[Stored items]
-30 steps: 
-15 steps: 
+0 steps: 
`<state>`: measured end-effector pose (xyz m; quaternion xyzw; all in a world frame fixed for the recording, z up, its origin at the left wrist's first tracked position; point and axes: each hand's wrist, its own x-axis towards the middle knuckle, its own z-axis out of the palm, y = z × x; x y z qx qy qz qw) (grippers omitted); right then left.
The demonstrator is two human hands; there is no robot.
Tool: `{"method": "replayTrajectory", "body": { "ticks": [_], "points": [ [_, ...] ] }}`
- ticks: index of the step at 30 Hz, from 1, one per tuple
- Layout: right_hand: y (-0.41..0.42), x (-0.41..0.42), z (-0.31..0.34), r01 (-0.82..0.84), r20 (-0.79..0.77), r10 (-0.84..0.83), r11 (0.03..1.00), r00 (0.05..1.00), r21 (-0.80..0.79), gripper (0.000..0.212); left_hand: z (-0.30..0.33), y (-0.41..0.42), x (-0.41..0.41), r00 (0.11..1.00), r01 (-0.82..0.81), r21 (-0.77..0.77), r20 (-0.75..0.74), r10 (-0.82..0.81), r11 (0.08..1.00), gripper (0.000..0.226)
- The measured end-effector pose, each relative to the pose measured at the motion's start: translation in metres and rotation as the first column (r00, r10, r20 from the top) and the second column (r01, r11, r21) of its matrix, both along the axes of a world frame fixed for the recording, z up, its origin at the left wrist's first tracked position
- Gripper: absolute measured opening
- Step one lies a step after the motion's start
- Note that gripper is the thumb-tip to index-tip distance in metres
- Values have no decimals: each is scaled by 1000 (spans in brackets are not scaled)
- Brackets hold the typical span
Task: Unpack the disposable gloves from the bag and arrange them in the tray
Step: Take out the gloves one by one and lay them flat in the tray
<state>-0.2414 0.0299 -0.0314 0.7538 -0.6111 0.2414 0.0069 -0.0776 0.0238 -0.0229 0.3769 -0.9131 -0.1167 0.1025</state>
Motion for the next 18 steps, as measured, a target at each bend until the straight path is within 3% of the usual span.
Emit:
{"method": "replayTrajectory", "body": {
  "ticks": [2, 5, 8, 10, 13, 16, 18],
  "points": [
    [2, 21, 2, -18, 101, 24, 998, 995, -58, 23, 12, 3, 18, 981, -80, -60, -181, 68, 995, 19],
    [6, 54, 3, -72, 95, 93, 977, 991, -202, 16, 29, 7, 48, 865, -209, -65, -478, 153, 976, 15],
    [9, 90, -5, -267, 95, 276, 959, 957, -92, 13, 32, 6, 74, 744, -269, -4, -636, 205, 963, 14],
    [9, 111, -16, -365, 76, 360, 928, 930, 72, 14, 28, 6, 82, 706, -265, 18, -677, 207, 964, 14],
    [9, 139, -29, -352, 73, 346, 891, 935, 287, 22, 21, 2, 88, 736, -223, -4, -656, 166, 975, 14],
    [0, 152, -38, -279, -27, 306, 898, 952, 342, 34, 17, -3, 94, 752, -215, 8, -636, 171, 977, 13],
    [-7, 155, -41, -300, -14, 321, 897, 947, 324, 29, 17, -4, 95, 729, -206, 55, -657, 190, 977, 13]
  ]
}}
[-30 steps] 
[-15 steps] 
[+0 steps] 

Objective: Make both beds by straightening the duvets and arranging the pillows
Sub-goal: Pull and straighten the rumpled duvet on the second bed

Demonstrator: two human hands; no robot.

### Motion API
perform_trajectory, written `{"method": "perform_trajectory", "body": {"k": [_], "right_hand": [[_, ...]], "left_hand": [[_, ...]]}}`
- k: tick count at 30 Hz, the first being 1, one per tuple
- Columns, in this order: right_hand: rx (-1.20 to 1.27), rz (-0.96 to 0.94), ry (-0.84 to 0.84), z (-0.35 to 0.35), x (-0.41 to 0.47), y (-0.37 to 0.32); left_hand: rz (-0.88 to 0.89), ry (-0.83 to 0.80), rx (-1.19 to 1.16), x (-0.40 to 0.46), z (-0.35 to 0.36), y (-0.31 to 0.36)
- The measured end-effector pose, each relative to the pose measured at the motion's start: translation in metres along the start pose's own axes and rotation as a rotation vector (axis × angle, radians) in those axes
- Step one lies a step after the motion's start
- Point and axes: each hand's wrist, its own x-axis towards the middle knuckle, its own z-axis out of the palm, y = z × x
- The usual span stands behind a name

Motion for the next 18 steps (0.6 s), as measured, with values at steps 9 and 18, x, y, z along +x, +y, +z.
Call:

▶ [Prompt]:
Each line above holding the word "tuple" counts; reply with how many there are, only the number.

▶ [Reply to the task]:
2